PROBLEM STATEMENT: Copy each entry below verbatim. Skip the pictures.

DATA FOR REVIEW:
---------------
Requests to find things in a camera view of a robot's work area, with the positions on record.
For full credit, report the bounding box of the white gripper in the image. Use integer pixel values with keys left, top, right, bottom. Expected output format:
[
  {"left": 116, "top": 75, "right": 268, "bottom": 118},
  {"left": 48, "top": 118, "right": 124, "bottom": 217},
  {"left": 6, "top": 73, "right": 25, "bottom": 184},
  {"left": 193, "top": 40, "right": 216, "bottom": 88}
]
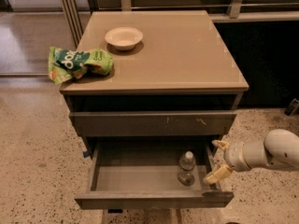
[{"left": 204, "top": 140, "right": 249, "bottom": 185}]

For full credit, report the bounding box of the clear plastic water bottle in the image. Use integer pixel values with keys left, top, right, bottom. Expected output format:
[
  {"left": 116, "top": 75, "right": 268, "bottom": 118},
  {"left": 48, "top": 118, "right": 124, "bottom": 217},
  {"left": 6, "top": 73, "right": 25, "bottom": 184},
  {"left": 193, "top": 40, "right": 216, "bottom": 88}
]
[{"left": 177, "top": 151, "right": 195, "bottom": 186}]

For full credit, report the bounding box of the green snack chip bag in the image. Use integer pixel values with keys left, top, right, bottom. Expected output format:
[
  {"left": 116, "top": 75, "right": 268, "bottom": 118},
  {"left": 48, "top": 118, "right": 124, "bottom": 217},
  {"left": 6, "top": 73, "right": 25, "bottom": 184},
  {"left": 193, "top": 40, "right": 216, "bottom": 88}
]
[{"left": 48, "top": 47, "right": 113, "bottom": 84}]

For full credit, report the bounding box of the white paper bowl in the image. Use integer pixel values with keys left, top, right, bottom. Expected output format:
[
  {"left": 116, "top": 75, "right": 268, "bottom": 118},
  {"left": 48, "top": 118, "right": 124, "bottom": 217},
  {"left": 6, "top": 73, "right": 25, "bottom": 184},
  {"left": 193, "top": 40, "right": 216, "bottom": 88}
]
[{"left": 105, "top": 27, "right": 143, "bottom": 50}]

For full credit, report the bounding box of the dark object on floor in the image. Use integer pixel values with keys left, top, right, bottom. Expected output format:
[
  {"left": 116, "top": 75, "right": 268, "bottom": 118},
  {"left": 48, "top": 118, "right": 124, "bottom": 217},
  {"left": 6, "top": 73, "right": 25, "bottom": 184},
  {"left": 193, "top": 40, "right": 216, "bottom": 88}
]
[{"left": 284, "top": 98, "right": 299, "bottom": 116}]

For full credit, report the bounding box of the grey drawer cabinet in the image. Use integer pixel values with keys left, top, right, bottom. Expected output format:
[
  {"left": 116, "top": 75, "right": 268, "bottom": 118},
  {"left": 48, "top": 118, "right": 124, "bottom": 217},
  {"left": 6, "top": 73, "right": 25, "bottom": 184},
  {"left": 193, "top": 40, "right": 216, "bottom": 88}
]
[{"left": 59, "top": 10, "right": 250, "bottom": 211}]

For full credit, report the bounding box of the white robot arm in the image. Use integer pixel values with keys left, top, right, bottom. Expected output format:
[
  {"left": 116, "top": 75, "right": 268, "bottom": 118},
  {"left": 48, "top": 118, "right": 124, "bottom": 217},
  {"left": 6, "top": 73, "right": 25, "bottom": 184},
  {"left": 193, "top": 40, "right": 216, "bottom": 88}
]
[{"left": 204, "top": 129, "right": 299, "bottom": 185}]

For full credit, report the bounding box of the open grey middle drawer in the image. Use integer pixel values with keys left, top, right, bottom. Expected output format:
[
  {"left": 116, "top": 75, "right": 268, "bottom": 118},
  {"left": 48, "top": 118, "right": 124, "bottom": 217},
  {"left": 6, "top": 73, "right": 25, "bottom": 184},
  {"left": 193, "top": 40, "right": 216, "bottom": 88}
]
[{"left": 75, "top": 141, "right": 234, "bottom": 209}]

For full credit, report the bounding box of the closed grey top drawer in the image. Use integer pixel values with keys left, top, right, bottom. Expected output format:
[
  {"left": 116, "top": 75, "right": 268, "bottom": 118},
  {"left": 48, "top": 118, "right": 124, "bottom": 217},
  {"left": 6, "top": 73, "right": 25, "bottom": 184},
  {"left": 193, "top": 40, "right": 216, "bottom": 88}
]
[{"left": 69, "top": 111, "right": 236, "bottom": 137}]

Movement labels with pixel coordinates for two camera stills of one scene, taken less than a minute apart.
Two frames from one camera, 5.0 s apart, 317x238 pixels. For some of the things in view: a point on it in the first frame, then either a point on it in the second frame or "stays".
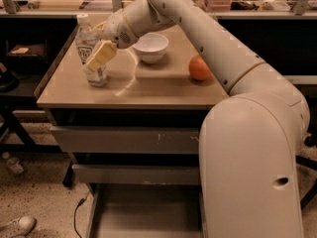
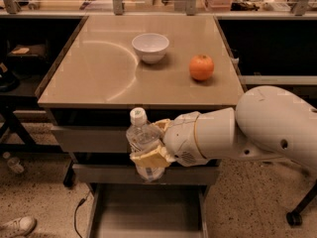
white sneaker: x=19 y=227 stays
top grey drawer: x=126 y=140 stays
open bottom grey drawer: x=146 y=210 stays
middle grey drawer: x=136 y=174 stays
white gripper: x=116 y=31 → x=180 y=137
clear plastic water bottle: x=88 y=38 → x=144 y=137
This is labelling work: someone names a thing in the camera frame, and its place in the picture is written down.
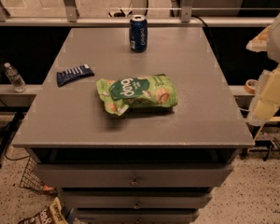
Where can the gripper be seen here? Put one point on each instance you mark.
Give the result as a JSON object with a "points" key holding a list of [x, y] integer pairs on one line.
{"points": [[267, 99]]}

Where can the green rice chip bag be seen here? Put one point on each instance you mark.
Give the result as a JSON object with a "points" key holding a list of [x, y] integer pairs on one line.
{"points": [[136, 92]]}

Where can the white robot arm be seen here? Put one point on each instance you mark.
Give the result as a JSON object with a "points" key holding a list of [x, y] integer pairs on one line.
{"points": [[268, 40]]}

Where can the blue pepsi can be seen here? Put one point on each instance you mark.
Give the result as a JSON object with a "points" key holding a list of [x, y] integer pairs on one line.
{"points": [[138, 33]]}

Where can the brown snack bag on floor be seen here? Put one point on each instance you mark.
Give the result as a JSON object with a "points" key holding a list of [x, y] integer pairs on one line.
{"points": [[49, 215]]}

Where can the roll of masking tape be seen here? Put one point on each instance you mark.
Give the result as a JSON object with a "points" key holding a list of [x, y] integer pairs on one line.
{"points": [[251, 85]]}

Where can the yellow metal stand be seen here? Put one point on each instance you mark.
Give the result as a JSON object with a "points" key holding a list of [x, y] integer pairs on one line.
{"points": [[258, 129]]}

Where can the grey drawer cabinet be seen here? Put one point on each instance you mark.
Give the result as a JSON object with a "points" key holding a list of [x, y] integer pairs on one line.
{"points": [[178, 155]]}

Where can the top drawer knob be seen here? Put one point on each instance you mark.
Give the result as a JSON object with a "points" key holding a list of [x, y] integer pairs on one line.
{"points": [[134, 182]]}

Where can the drawer knob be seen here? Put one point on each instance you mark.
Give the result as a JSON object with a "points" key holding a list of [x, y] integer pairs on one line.
{"points": [[134, 182], [136, 206]]}

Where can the middle drawer knob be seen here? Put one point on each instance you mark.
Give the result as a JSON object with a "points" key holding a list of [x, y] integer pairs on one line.
{"points": [[136, 206]]}

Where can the dark blue snack wrapper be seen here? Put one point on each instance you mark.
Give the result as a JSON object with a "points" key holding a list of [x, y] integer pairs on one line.
{"points": [[73, 74]]}

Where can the black metal floor stand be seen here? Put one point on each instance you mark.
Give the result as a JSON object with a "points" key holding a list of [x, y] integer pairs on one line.
{"points": [[7, 136]]}

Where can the clear plastic water bottle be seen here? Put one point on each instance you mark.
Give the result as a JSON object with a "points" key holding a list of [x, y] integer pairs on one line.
---------------
RESPONSE BOX:
Requests to find things in a camera view of a robot's work area, with the positions on record.
For full credit, report the bounding box of the white gripper in the image. Use integer pixel values with keys left, top, right, bottom. Expected output format:
[
  {"left": 116, "top": 75, "right": 268, "bottom": 118},
  {"left": 48, "top": 118, "right": 124, "bottom": 217},
  {"left": 6, "top": 73, "right": 25, "bottom": 184},
  {"left": 193, "top": 40, "right": 216, "bottom": 88}
]
[{"left": 204, "top": 140, "right": 249, "bottom": 185}]

For full credit, report the bounding box of the clear plastic water bottle in the image. Use integer pixel values with keys left, top, right, bottom. Expected output format:
[
  {"left": 116, "top": 75, "right": 268, "bottom": 118},
  {"left": 48, "top": 118, "right": 124, "bottom": 217},
  {"left": 6, "top": 73, "right": 25, "bottom": 184},
  {"left": 193, "top": 40, "right": 216, "bottom": 88}
]
[{"left": 177, "top": 151, "right": 195, "bottom": 186}]

For full credit, report the bounding box of the green snack chip bag in the image. Use integer pixel values with keys left, top, right, bottom. Expected output format:
[
  {"left": 116, "top": 75, "right": 268, "bottom": 118},
  {"left": 48, "top": 118, "right": 124, "bottom": 217},
  {"left": 6, "top": 73, "right": 25, "bottom": 184},
  {"left": 193, "top": 40, "right": 216, "bottom": 88}
]
[{"left": 48, "top": 47, "right": 113, "bottom": 84}]

For full credit, report the bounding box of the white paper bowl in the image. Use integer pixel values with keys left, top, right, bottom. Expected output format:
[
  {"left": 116, "top": 75, "right": 268, "bottom": 118},
  {"left": 48, "top": 118, "right": 124, "bottom": 217},
  {"left": 6, "top": 73, "right": 25, "bottom": 184},
  {"left": 193, "top": 40, "right": 216, "bottom": 88}
]
[{"left": 105, "top": 27, "right": 143, "bottom": 50}]

For full credit, report the bounding box of the dark object on floor in the image. Use integer pixel values with keys left, top, right, bottom. Expected output format:
[
  {"left": 116, "top": 75, "right": 268, "bottom": 118},
  {"left": 48, "top": 118, "right": 124, "bottom": 217},
  {"left": 6, "top": 73, "right": 25, "bottom": 184},
  {"left": 193, "top": 40, "right": 216, "bottom": 88}
]
[{"left": 284, "top": 98, "right": 299, "bottom": 116}]

For full credit, report the bounding box of the grey drawer cabinet in the image. Use integer pixel values with keys left, top, right, bottom. Expected output format:
[
  {"left": 116, "top": 75, "right": 268, "bottom": 118},
  {"left": 48, "top": 118, "right": 124, "bottom": 217},
  {"left": 6, "top": 73, "right": 25, "bottom": 184},
  {"left": 193, "top": 40, "right": 216, "bottom": 88}
]
[{"left": 59, "top": 10, "right": 250, "bottom": 211}]

For full credit, report the bounding box of the white robot arm in the image. Use integer pixel values with keys left, top, right, bottom. Expected output format:
[
  {"left": 116, "top": 75, "right": 268, "bottom": 118},
  {"left": 48, "top": 118, "right": 124, "bottom": 217},
  {"left": 6, "top": 73, "right": 25, "bottom": 184},
  {"left": 193, "top": 40, "right": 216, "bottom": 88}
]
[{"left": 204, "top": 129, "right": 299, "bottom": 185}]

For full credit, report the bounding box of the open grey middle drawer in the image. Use integer pixel values with keys left, top, right, bottom. Expected output format:
[
  {"left": 116, "top": 75, "right": 268, "bottom": 118},
  {"left": 48, "top": 118, "right": 124, "bottom": 217},
  {"left": 6, "top": 73, "right": 25, "bottom": 184},
  {"left": 193, "top": 40, "right": 216, "bottom": 88}
]
[{"left": 75, "top": 141, "right": 234, "bottom": 209}]

For full credit, report the bounding box of the closed grey top drawer in the image. Use integer pixel values with keys left, top, right, bottom. Expected output format:
[
  {"left": 116, "top": 75, "right": 268, "bottom": 118},
  {"left": 48, "top": 118, "right": 124, "bottom": 217},
  {"left": 6, "top": 73, "right": 25, "bottom": 184},
  {"left": 193, "top": 40, "right": 216, "bottom": 88}
]
[{"left": 69, "top": 111, "right": 236, "bottom": 137}]

Movement labels with pixel coordinates for two camera stills of one scene, taken less than a minute apart.
Two frames from one camera, 5.0 s apart, 317x238 pixels. For some of the things in view: a point on it in the first frame, then either a point on it in the second frame or "stays".
white sneaker: x=19 y=227 stays
top grey drawer: x=126 y=140 stays
open bottom grey drawer: x=146 y=210 stays
middle grey drawer: x=136 y=174 stays
white gripper: x=116 y=31 → x=180 y=137
clear plastic water bottle: x=88 y=38 → x=144 y=137
This is labelling work: someone names a thing in the camera frame, and its place in the picture is written down.
Where can the gripper be seen here? Put one point on each instance you mark.
Give the result as a JSON object with a "points" key holding a list of [x, y] integer pairs on one line.
{"points": [[267, 99]]}

Where can the green rice chip bag be seen here? Put one point on each instance you mark.
Give the result as a JSON object with a "points" key holding a list of [x, y] integer pairs on one line.
{"points": [[136, 92]]}

Where can the white robot arm be seen here? Put one point on each instance you mark.
Give the result as a JSON object with a "points" key holding a list of [x, y] integer pairs on one line.
{"points": [[268, 40]]}

Where can the blue pepsi can be seen here? Put one point on each instance you mark.
Give the result as a JSON object with a "points" key holding a list of [x, y] integer pairs on one line.
{"points": [[138, 33]]}

Where can the brown snack bag on floor be seen here? Put one point on each instance you mark.
Give the result as a JSON object with a "points" key holding a list of [x, y] integer pairs on one line.
{"points": [[49, 215]]}

Where can the roll of masking tape be seen here? Put one point on each instance you mark.
Give the result as a JSON object with a "points" key holding a list of [x, y] integer pairs on one line.
{"points": [[251, 85]]}

Where can the yellow metal stand be seen here? Put one point on each instance you mark.
Give the result as a JSON object with a "points" key holding a list of [x, y] integer pairs on one line.
{"points": [[258, 129]]}

Where can the grey drawer cabinet be seen here? Put one point on each instance you mark.
Give the result as a JSON object with a "points" key holding a list of [x, y] integer pairs on one line.
{"points": [[178, 155]]}

Where can the top drawer knob be seen here? Put one point on each instance you mark.
Give the result as a JSON object with a "points" key holding a list of [x, y] integer pairs on one line.
{"points": [[134, 182]]}

Where can the drawer knob be seen here? Put one point on each instance you mark.
Give the result as a JSON object with a "points" key holding a list of [x, y] integer pairs on one line.
{"points": [[134, 182], [136, 206]]}

Where can the middle drawer knob be seen here? Put one point on each instance you mark.
Give the result as a JSON object with a "points" key holding a list of [x, y] integer pairs on one line.
{"points": [[136, 206]]}

Where can the dark blue snack wrapper be seen here? Put one point on each instance you mark.
Give the result as a JSON object with a "points" key holding a list of [x, y] integer pairs on one line.
{"points": [[73, 74]]}

Where can the black metal floor stand be seen here? Put one point on each instance you mark.
Give the result as a JSON object with a "points" key holding a list of [x, y] integer pairs on one line.
{"points": [[7, 136]]}

Where can the clear plastic water bottle be seen here? Put one point on each instance you mark.
Give the result as a JSON object with a "points" key holding a list of [x, y] integer pairs on one line.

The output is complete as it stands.